Talk of oil decline moving into mainstream

January 6, 2005

YELLOW SPRINGS, Ohio — Until about five months ago, Mel Hutto had never heard of “peak oil,” the belief that global oil production will decline and never return to the levels that have nourished American lifestyles.

Now the 66-year-old retired business consultant says he will change his lifestyle and campaign in his hometown of Bellingham, Wash., about the need to reduce reliance on oil.

“We’re going to be without oil. The whole industrial culture will at some point start breaking down,” said Hutto, who, out of curiosity attended a conference on the topic in this southwest Ohio town. “I tried to think this wasn’t real and wasn’t really going to happen.”
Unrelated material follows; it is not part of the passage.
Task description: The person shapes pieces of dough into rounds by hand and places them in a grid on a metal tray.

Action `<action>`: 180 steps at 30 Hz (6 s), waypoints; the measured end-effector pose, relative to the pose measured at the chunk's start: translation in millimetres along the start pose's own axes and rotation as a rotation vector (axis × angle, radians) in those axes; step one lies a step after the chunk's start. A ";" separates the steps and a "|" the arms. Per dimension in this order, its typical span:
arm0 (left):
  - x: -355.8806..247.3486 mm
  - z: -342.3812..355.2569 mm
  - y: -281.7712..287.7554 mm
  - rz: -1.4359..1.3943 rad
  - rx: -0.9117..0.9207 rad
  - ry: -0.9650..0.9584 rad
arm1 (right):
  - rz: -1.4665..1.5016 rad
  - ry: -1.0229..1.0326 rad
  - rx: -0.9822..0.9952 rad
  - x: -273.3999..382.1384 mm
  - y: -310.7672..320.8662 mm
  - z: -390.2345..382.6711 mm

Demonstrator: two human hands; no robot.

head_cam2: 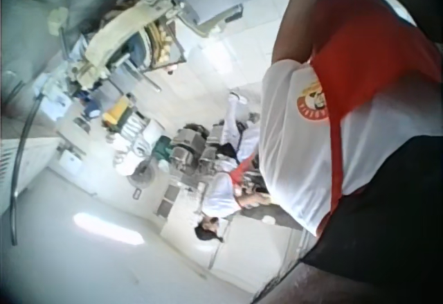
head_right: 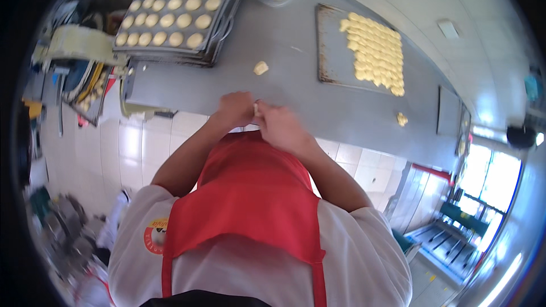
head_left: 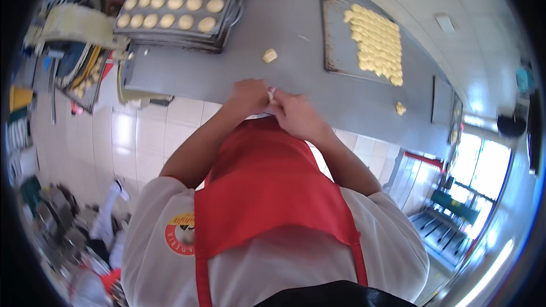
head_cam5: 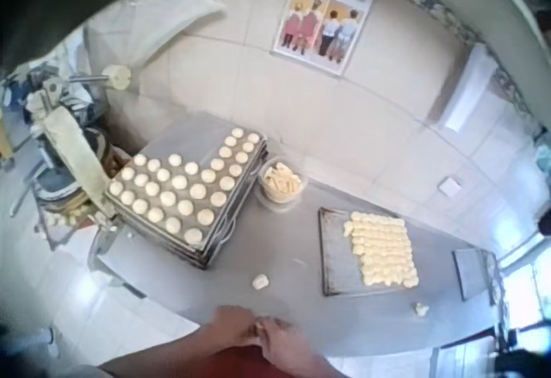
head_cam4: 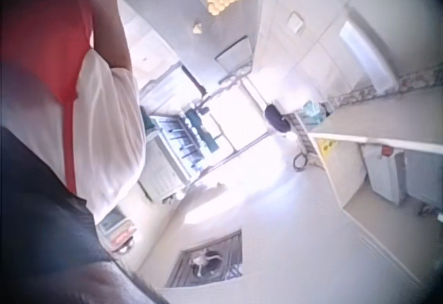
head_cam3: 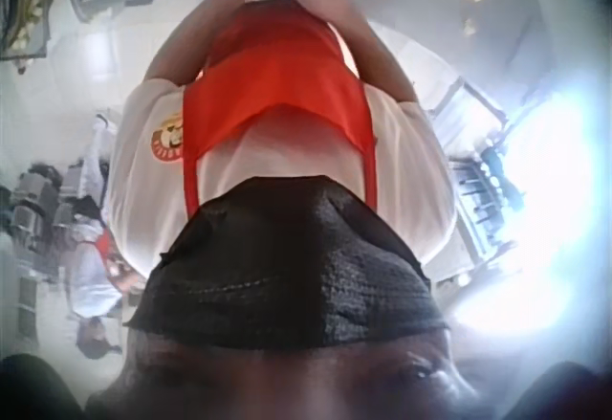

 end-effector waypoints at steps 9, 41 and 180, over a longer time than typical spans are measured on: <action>-8.9 18.5 -18.1 -0.341 -0.121 -0.290 | 0.415 0.023 -0.354 18.0 132.4 -83.2; -5.8 40.1 -35.2 0.100 -0.547 -0.363 | -0.287 0.327 -0.377 -122.9 -34.4 2.4; -224.0 188.4 -5.4 -0.127 0.005 -0.317 | -0.333 -0.778 -1.023 -454.0 298.6 -260.3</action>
Point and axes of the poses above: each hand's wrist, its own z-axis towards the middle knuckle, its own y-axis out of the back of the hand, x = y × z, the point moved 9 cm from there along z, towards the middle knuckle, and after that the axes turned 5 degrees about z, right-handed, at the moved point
Talk of peak oil is moving from obscure energy workshops and technical journals into the social consciousness via books, National Geographic and other magazines and college curriculum.

“It’s beginning to move more to the mainstream of public discussions,” said Frank Laird, associate professor of technology and public policy at the University of Denver’s Graduate School of International Studies. “There is a lot of unease about oil and energy.”

The notion began in the 1950s when geophysicist M. King Hubbert predicted that global oil production would peak between 1990 and 2000. The prediction _ based on production profiles and estimates of oil reserves _ was largely confined to scientific circles.

Paul Thiers, assistant professor of political science at Washington State University Vancouver, has added the topic to his natural resources class. He said the fighting in Iraq and rising gasoline prices are generating interest in the subject.

The world uses about 80 million barrels of oil a day, and consumption continues to increase. U.S. consumption alone is expected to grow nearly 50 percent in the next 20 years.

How soon production will begin to decline is dividing oil experts. Some believe it is imminent. They say discoveries of oil have slowed and that there is little left to be found. Others believe oil will be abundant for at least several decades and that new technologies to extract oil will help ensure plentiful supplies for a long time.

“I can’t deny it’s coming. What I do deny is it’s around the corner. It’s not peaking,” said Robert Ebel, a petroleum geologist and head of the energy program at the Center for Strategic and International Studies, a Washington, D.C., think tank.

Ebel said consumers will switch to other forms of fuel before oil shortages occur.

But Matthew Simmons, who has been researching oil depletion and peak oil for 10 years, said the peak might already have occurred.

“We don’t have the data to say it will happen in five years or it happened last year,” said Simmons, president of the Houston energy-investment advisory bank Simmons and Company. “It might be two or three years or it might be seven.”

About 200 people in November attended what was billed as the first national conference for laymen on peak oil. The session was held in Yellow Springs, a liberal-leaning village and home to Antioch College, which has a history of social activism and civil disobedience.

The main speaker, Richard Heinberg, believes oil production will peak within five years. Once production begins to decline, the oil-reliant U.S. economy will begin to shrink, and transportation, power and other oil-dependent products and services will become much more expensive, he said in an interview.

“It means the undermining of the whole way of suburban life that has been developed in America,” said Heinberg, who wrote “The Party’s Over,” a book describing the imminence of peak oil.

The conference was hosted by Community Service Inc., a Yellow Springs group founded in 1940 and dedicated to developing a nation where the population is distributed in small self-sustaining communities.

Pat Murphy, executive director, believes a decline in oil production will force Americans to abandon gas-guzzling cars, long commutes to work and their large homes in the suburbs. He sees the suburbs being replaced by small, self-sufficient communities _ many in the country _ that use alternate energy sources and grow their own food.

“We can’t ship Caesar salads from California to Canada any longer,” he said.

Some people who attended the conference are acting on their fears.

Jifunza Right-Carter, a Chicago physician, has purchased 40 acres of land outside of the city to use alternate energy sources such as solar and wind power and to hold classes for people interested in ways to reduce reliance on oil.

“It’s not something that we just have to throw up our hands and say we’re doomed,” Right-Carter said.

Hutto said he intends to try to establish a community of between 100 and 200 people devoted to using alternate forms of energy and growing their own food.

“My life is going to be very different than I planned it,” he said. “It really is a historic conference. I think we’re going to look back at this little event in Yellow Springs, Ohio, as a starting point.”